++++ SOURCE INFORMATION

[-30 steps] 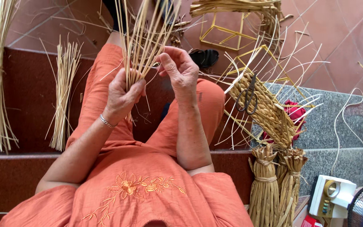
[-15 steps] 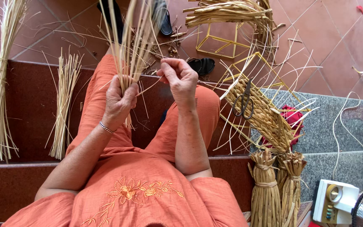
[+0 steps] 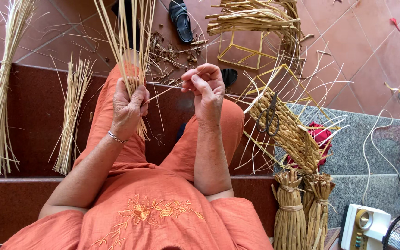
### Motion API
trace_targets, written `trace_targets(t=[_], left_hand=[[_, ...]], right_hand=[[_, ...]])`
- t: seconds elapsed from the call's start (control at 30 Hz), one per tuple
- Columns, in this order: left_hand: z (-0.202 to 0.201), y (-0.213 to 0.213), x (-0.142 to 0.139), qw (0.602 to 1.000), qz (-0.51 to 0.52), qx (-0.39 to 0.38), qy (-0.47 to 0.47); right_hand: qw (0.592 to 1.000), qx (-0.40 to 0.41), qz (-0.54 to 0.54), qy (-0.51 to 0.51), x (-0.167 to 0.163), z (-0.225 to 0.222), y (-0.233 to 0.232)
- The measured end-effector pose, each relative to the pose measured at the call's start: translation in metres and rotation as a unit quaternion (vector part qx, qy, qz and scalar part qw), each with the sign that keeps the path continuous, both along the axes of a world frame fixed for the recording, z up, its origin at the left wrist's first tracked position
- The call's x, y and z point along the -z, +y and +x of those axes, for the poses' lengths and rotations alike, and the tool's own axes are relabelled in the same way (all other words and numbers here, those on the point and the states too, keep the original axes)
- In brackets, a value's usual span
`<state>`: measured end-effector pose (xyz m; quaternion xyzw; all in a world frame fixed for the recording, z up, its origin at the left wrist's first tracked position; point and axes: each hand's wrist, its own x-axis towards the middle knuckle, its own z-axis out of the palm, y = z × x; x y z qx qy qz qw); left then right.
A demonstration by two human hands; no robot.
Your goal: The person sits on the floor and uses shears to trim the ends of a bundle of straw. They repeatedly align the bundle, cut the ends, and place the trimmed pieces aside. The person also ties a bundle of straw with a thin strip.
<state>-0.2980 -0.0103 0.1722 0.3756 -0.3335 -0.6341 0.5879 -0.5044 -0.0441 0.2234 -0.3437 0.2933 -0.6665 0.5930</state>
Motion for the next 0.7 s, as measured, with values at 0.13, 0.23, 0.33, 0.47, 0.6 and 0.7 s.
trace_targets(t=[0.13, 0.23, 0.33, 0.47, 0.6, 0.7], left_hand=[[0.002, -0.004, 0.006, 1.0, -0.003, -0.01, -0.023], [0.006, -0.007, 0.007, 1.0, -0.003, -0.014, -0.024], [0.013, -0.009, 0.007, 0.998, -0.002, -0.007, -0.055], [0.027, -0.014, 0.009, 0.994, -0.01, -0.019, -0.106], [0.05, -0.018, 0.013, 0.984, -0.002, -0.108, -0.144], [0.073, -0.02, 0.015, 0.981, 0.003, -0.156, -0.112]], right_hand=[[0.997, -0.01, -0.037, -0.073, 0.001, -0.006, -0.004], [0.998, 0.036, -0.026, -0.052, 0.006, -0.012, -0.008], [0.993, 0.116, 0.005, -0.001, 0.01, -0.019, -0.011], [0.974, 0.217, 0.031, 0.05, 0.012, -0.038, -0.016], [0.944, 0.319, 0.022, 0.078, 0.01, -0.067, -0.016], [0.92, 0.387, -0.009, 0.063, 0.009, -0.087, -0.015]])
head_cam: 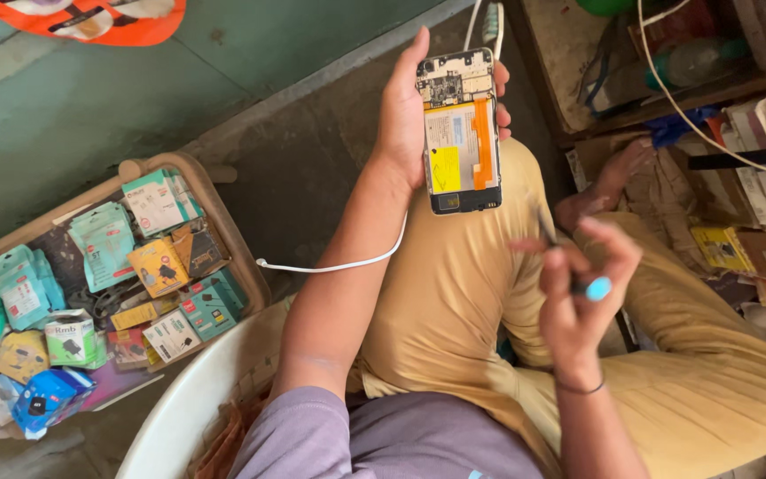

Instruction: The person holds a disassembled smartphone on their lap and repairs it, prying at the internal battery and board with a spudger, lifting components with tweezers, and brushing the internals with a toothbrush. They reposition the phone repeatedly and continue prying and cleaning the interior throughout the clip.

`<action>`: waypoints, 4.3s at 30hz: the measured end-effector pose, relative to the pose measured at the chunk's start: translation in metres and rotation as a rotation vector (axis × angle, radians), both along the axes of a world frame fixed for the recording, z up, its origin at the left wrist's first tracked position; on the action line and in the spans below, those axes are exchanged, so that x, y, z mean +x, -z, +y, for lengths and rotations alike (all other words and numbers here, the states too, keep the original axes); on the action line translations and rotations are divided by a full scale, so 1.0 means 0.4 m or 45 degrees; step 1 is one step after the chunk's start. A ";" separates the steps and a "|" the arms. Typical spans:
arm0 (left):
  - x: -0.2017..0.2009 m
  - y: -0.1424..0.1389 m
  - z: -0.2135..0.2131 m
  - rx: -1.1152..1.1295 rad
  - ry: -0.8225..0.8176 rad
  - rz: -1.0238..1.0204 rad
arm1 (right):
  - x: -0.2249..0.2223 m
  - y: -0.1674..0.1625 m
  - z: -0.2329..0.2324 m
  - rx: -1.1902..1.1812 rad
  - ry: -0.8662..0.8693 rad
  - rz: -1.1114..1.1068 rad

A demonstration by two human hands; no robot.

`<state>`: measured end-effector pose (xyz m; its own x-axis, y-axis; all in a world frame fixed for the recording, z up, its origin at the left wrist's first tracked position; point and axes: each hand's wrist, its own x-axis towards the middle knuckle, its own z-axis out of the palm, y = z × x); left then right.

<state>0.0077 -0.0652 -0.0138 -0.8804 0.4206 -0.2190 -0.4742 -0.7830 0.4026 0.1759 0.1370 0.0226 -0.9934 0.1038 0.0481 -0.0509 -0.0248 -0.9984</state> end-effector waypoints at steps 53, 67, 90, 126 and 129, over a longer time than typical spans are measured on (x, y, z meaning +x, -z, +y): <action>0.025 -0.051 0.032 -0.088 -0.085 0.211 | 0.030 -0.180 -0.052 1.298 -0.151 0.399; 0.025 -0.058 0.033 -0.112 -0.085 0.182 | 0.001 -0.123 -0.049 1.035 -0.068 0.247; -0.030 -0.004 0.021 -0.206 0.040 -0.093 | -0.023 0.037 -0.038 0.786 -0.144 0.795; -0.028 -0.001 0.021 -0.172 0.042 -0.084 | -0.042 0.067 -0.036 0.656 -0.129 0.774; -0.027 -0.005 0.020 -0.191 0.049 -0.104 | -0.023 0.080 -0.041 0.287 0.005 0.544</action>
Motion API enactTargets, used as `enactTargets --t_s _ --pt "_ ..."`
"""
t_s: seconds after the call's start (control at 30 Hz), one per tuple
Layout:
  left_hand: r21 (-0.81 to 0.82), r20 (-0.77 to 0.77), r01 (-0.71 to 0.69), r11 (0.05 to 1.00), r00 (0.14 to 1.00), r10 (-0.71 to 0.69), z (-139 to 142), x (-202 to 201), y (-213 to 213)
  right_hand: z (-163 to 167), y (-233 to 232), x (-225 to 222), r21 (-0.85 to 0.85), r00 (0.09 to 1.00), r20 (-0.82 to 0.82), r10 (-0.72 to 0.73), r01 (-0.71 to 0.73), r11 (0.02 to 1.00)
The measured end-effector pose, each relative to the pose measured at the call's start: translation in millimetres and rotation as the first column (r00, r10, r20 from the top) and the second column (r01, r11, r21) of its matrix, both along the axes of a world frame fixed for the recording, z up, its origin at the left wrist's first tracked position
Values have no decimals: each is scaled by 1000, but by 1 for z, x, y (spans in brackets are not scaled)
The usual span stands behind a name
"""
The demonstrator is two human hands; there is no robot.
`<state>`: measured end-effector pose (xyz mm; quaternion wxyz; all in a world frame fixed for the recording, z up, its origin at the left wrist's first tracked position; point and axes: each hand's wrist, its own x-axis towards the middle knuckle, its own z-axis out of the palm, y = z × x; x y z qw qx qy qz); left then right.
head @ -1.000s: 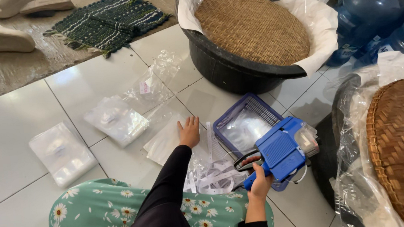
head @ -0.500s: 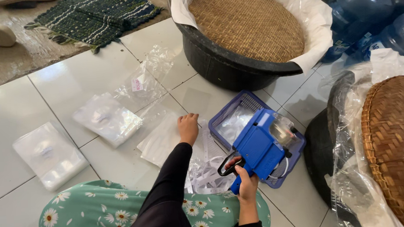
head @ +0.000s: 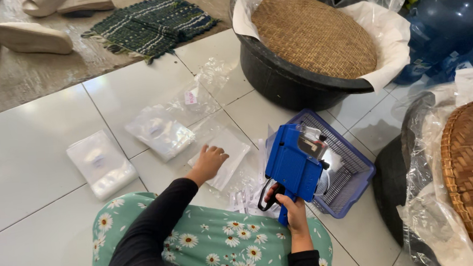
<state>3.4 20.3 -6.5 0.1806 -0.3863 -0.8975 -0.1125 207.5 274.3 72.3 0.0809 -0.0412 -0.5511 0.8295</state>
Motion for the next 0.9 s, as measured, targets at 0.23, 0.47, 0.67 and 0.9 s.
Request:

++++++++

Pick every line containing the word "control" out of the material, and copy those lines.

■ **SOLUTION FOR THIS EXERCISE**
- t: seconds elapsed from the call's start (control at 30 Hz), one per tuple
t_s: seconds after the call's start (control at 30 Hz), one per tuple

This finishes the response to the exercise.